> What to do
The answer should hold only the lines from the one containing "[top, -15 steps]" through the one containing "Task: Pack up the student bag" in the entries below, copied exactly, without pictures.

> Dataset excerpts
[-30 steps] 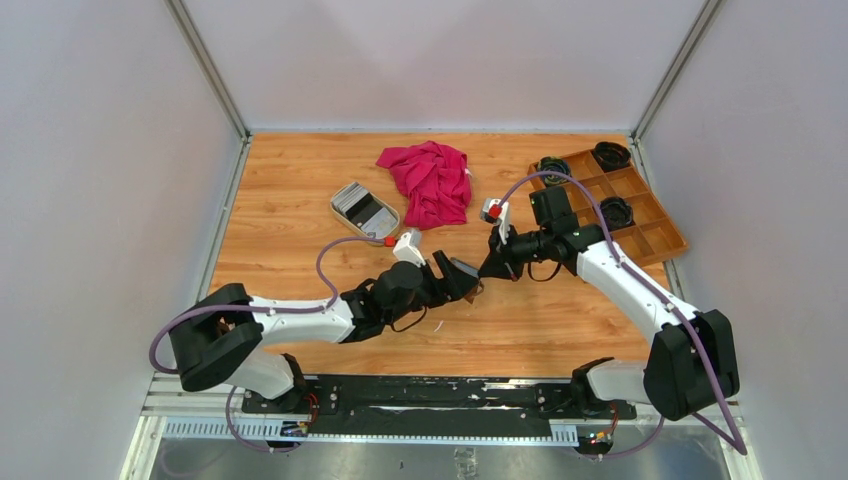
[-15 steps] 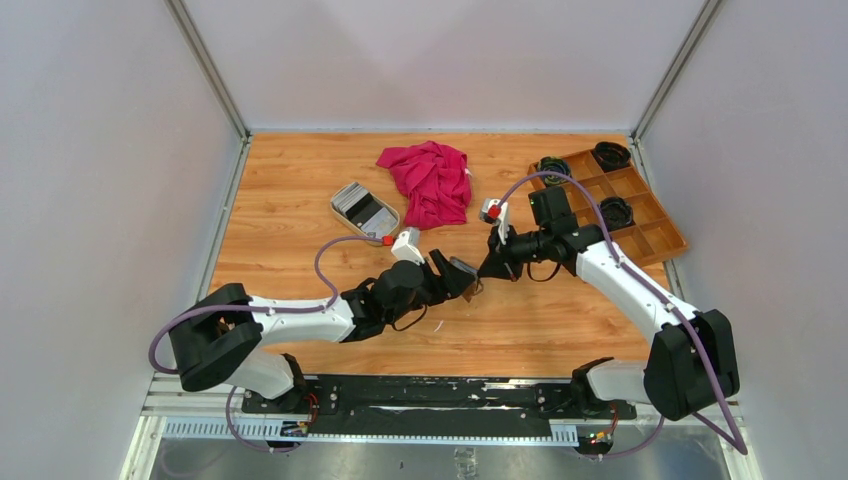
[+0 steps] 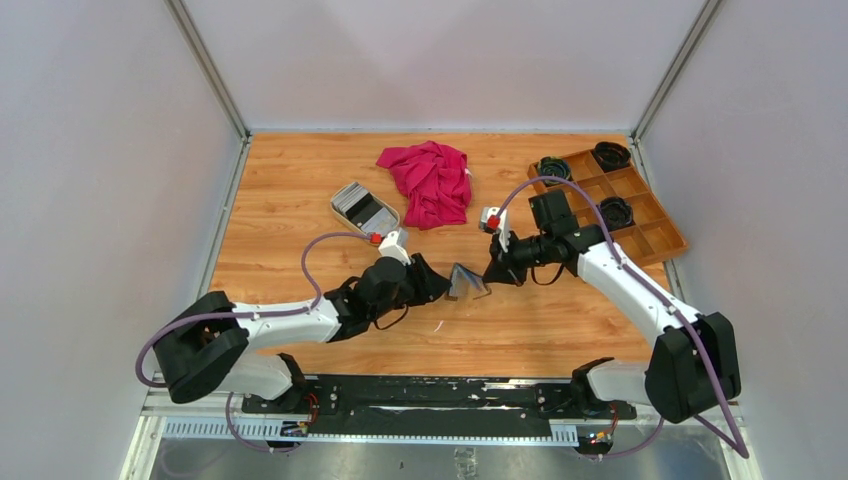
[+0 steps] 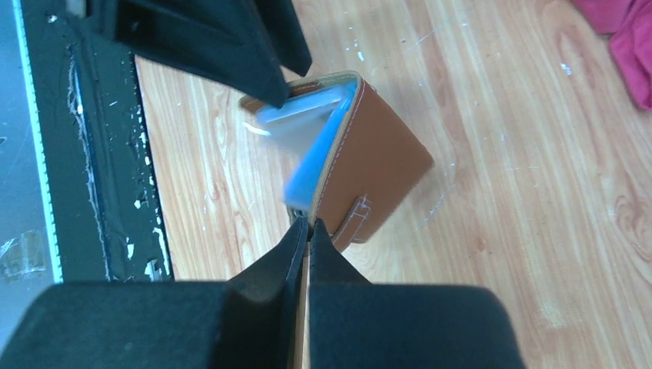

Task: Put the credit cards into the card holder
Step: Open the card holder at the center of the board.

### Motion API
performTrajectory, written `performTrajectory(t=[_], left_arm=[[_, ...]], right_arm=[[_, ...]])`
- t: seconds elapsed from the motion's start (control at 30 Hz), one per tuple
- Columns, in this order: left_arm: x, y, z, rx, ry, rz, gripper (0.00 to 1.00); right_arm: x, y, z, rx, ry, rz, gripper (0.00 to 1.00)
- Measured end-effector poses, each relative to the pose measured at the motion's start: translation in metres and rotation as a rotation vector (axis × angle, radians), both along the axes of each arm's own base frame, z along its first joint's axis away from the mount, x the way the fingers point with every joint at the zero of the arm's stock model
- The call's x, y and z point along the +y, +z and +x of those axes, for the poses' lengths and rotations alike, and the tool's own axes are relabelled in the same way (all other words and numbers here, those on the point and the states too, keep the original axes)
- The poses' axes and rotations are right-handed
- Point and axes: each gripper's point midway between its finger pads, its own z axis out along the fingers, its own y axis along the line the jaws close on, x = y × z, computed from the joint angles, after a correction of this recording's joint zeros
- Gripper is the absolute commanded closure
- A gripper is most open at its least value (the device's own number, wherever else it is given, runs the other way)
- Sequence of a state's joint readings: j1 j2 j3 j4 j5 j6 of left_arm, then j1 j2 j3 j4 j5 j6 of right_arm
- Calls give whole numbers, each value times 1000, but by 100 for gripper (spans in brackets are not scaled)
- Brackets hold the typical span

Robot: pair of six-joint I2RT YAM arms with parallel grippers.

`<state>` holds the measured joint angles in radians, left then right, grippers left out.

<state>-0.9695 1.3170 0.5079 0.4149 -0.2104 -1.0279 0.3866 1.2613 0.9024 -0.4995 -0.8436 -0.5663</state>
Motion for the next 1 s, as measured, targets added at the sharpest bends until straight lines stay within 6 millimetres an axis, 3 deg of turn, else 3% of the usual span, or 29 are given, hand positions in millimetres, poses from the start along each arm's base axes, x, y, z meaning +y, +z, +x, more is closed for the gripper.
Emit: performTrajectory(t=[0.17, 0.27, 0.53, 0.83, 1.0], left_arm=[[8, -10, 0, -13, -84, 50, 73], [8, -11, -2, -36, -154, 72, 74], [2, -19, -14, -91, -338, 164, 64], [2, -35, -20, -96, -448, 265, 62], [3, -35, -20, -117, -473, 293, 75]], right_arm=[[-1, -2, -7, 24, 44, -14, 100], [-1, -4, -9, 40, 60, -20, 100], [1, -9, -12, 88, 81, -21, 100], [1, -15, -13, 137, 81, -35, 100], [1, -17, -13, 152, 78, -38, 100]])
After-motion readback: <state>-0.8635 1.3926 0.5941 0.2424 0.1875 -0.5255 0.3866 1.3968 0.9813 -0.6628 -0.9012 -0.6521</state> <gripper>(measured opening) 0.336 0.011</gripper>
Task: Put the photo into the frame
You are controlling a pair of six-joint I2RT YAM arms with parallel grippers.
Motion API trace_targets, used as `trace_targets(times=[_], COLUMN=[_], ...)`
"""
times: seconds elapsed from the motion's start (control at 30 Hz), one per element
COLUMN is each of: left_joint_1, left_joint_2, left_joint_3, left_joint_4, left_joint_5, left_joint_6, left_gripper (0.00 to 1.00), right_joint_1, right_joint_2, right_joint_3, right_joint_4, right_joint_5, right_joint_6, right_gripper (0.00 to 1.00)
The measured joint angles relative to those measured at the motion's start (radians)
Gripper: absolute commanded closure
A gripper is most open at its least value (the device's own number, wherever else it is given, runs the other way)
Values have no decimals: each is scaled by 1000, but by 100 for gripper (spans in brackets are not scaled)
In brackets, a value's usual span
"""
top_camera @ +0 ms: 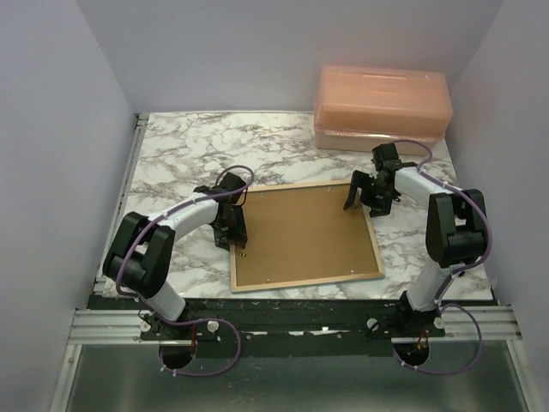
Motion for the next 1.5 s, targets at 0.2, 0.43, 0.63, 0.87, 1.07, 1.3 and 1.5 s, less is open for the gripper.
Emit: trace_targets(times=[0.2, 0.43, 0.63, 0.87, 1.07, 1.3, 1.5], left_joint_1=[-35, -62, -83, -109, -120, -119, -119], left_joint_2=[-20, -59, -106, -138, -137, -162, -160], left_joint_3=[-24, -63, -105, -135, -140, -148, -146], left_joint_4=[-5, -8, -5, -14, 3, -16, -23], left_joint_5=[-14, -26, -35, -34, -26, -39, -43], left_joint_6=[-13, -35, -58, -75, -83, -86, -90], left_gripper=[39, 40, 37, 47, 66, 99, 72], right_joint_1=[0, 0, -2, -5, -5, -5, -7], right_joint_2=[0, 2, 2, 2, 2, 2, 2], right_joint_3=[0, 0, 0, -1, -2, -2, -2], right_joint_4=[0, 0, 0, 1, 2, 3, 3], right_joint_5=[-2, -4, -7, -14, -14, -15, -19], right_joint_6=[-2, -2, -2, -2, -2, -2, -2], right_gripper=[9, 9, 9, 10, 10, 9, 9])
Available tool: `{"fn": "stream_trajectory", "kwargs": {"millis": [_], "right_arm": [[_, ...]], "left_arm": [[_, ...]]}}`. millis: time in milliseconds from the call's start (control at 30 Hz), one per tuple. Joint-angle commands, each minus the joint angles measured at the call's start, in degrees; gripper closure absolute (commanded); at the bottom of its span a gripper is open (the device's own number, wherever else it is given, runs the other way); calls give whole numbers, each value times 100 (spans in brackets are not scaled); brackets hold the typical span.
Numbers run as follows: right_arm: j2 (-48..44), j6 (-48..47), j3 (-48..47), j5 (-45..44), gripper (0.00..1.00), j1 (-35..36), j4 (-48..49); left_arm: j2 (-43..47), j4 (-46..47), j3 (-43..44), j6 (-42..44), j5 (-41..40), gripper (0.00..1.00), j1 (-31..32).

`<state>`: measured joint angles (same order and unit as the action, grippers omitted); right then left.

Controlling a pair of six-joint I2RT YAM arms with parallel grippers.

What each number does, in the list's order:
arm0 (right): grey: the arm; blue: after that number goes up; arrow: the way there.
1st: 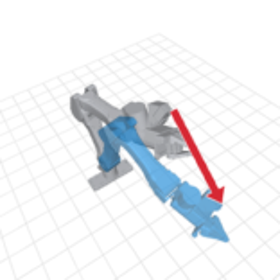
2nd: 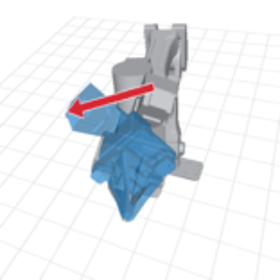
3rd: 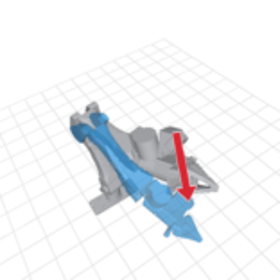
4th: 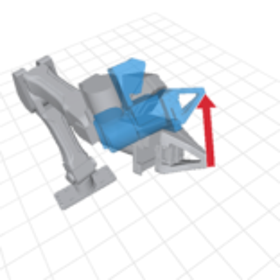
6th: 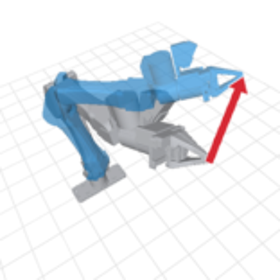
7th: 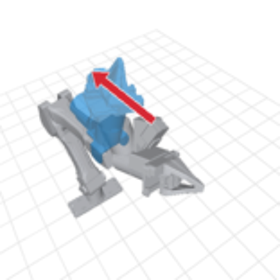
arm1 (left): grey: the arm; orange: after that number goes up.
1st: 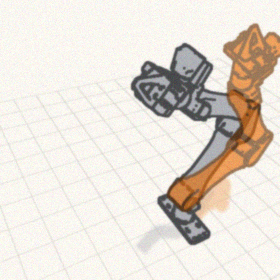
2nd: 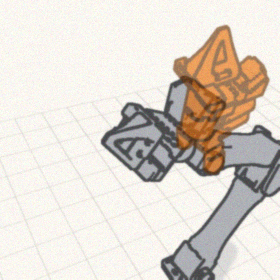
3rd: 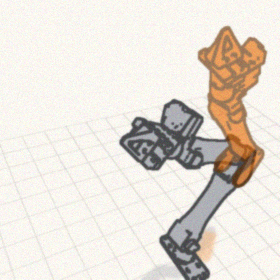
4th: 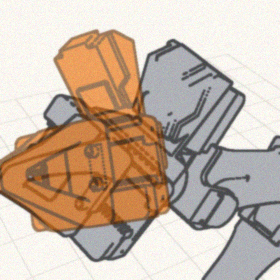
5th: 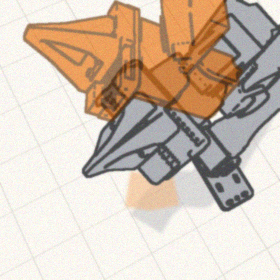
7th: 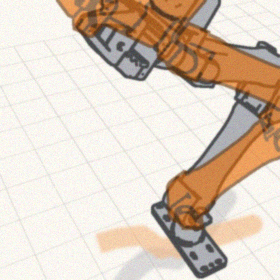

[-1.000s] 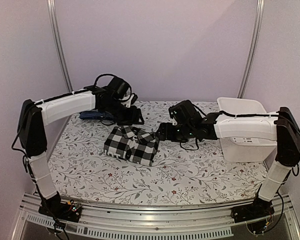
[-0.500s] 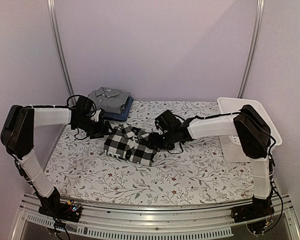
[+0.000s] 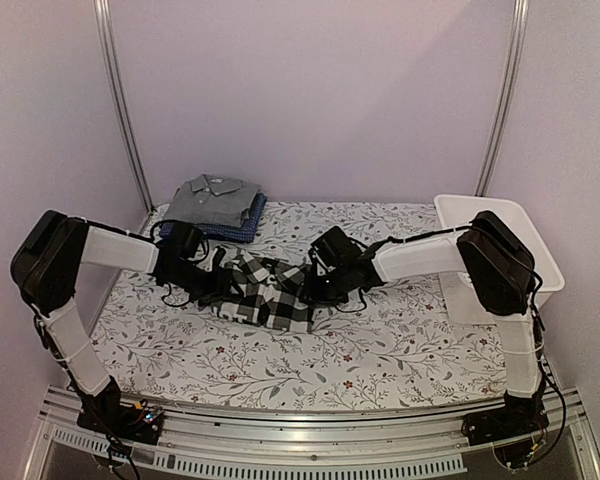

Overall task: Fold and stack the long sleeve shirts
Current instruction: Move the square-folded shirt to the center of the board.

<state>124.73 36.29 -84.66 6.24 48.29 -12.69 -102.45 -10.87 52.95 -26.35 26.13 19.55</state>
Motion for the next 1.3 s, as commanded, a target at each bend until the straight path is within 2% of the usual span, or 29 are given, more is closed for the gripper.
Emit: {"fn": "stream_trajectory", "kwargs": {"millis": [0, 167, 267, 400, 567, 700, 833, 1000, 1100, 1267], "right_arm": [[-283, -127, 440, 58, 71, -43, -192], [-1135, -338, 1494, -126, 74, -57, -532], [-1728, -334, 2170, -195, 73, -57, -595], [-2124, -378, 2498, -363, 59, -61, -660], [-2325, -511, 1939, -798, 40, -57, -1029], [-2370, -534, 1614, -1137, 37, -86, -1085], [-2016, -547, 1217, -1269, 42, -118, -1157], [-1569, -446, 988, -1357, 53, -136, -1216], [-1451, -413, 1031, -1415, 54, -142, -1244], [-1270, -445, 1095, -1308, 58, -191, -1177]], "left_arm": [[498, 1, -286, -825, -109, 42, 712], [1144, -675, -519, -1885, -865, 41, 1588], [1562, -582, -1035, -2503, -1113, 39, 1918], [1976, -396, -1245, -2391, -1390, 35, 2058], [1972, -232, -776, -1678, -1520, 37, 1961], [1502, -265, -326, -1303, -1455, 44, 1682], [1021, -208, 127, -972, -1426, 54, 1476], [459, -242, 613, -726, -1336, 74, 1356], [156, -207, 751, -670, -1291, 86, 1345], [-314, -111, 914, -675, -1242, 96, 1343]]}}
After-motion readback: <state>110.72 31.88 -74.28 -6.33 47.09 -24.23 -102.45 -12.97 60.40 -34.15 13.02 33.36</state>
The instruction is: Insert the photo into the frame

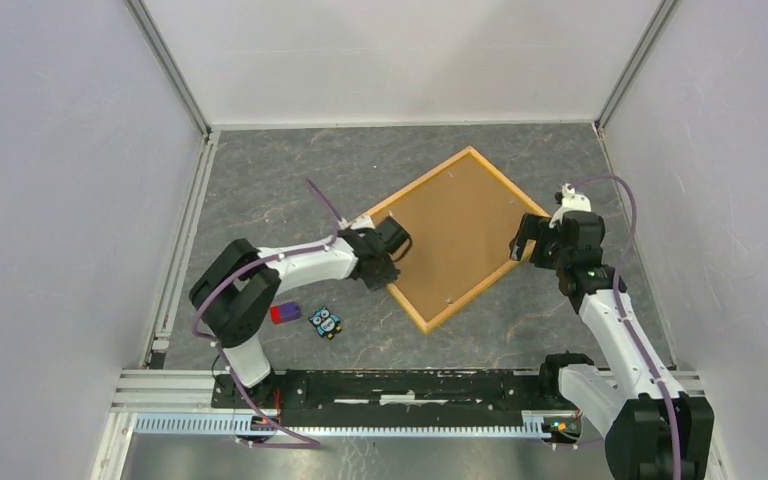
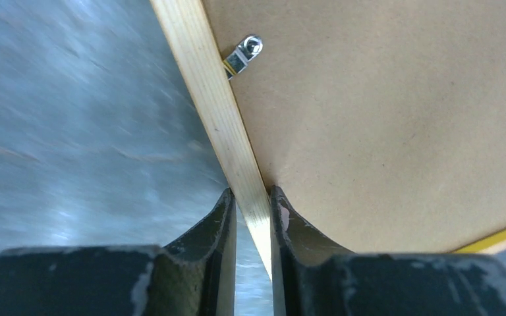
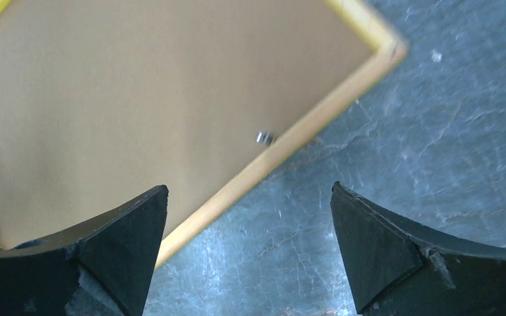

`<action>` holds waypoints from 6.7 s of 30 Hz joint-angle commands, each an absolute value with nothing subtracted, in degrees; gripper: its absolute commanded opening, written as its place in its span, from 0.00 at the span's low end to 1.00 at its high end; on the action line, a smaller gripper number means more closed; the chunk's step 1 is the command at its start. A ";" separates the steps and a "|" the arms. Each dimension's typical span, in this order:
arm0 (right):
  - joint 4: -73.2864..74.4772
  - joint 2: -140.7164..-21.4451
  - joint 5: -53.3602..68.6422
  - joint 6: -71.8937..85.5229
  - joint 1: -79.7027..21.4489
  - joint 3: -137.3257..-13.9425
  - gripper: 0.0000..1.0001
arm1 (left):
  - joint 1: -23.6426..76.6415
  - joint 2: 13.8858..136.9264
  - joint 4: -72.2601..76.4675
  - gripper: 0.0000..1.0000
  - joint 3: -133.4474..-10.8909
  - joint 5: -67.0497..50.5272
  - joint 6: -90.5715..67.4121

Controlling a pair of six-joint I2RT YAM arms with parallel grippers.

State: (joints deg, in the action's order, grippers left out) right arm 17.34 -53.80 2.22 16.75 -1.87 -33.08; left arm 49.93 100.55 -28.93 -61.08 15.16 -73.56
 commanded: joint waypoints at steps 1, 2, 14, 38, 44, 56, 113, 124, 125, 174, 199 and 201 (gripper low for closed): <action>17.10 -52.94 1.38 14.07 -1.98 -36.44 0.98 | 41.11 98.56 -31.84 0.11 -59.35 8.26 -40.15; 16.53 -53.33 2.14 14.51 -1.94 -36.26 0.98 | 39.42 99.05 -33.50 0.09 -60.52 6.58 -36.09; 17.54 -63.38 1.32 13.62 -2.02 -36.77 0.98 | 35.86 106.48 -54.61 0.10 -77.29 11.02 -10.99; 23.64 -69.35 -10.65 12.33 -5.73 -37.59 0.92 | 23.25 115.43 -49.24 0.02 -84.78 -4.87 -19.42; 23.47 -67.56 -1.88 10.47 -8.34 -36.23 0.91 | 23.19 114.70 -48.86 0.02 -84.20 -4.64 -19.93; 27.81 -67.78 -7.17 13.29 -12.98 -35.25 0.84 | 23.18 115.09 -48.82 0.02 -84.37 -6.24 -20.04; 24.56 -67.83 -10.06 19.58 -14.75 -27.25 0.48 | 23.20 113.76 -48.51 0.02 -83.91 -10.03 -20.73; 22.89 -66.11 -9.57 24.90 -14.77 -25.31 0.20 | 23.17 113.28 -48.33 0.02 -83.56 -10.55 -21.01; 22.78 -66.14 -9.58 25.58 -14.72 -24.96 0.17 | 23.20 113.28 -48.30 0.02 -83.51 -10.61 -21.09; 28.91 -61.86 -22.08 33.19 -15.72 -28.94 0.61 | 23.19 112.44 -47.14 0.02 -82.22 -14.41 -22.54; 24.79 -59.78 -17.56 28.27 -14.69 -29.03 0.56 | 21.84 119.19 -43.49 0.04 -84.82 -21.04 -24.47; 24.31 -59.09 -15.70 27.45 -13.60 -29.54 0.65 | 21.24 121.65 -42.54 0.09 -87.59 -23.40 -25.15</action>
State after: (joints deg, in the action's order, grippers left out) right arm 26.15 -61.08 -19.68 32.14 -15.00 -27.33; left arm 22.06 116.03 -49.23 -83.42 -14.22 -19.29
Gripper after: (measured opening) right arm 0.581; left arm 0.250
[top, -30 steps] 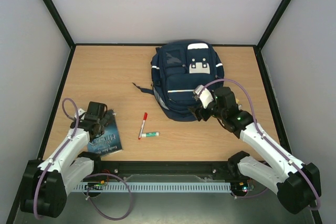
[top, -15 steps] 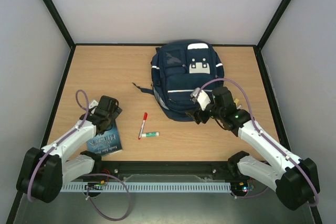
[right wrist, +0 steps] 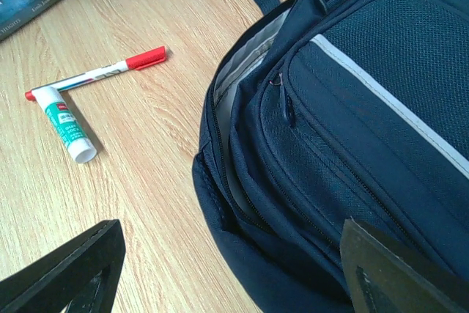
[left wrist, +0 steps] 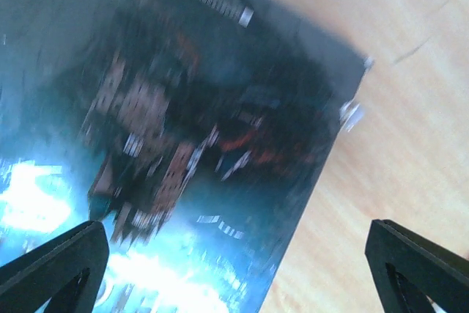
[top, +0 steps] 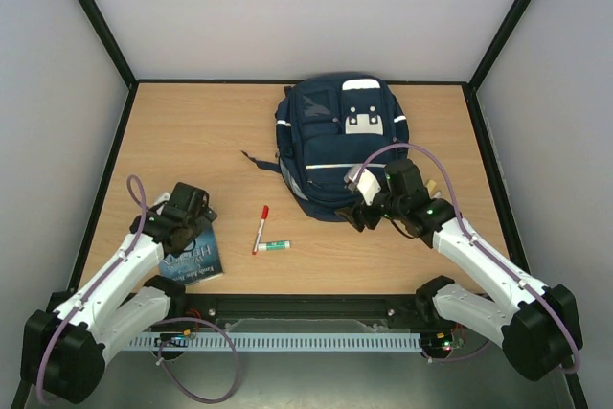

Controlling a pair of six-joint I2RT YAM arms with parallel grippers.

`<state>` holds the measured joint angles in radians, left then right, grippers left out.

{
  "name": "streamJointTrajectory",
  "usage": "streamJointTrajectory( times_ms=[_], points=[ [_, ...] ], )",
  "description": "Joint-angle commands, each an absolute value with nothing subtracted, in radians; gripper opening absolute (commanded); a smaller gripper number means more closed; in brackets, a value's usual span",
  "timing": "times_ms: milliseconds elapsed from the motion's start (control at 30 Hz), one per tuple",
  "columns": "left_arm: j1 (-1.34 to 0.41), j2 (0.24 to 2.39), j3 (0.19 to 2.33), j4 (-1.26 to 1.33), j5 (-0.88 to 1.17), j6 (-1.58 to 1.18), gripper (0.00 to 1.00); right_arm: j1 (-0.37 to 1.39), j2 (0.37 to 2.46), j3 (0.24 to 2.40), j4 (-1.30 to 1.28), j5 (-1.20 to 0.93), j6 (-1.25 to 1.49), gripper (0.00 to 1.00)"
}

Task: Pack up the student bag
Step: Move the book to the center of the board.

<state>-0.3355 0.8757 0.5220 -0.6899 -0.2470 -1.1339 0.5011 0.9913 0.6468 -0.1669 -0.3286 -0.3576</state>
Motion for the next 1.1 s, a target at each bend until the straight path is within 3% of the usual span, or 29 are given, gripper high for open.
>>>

> Answer box
[top, -15 steps] 
[right wrist, +0 steps] 
[left wrist, +0 steps] 
[top, +0 steps] 

Controlling a pair of six-joint I2RT YAM arms with parallel grippers.

`<state>` holds the measured joint angles in radians, left then right, grippers left out.

{
  "name": "streamJointTrajectory",
  "usage": "streamJointTrajectory( times_ms=[_], points=[ [_, ...] ], )",
  "description": "Joint-angle commands, each an absolute value with nothing subtracted, in radians; gripper opening absolute (commanded); a smaller gripper number means more closed; in brackets, a value's usual span",
  "timing": "times_ms: milliseconds elapsed from the motion's start (control at 30 Hz), one per tuple",
  "columns": "left_arm: j1 (-1.34 to 0.41), j2 (0.24 to 2.39), j3 (0.19 to 2.33), j4 (-1.26 to 1.33), j5 (-0.88 to 1.17), j6 (-1.58 to 1.18), gripper (0.00 to 1.00); right_arm: j1 (-0.37 to 1.39), j2 (0.37 to 2.46), j3 (0.24 to 2.40), j4 (-1.30 to 1.28), j5 (-1.20 to 0.93), j6 (-1.25 to 1.49), gripper (0.00 to 1.00)"
}

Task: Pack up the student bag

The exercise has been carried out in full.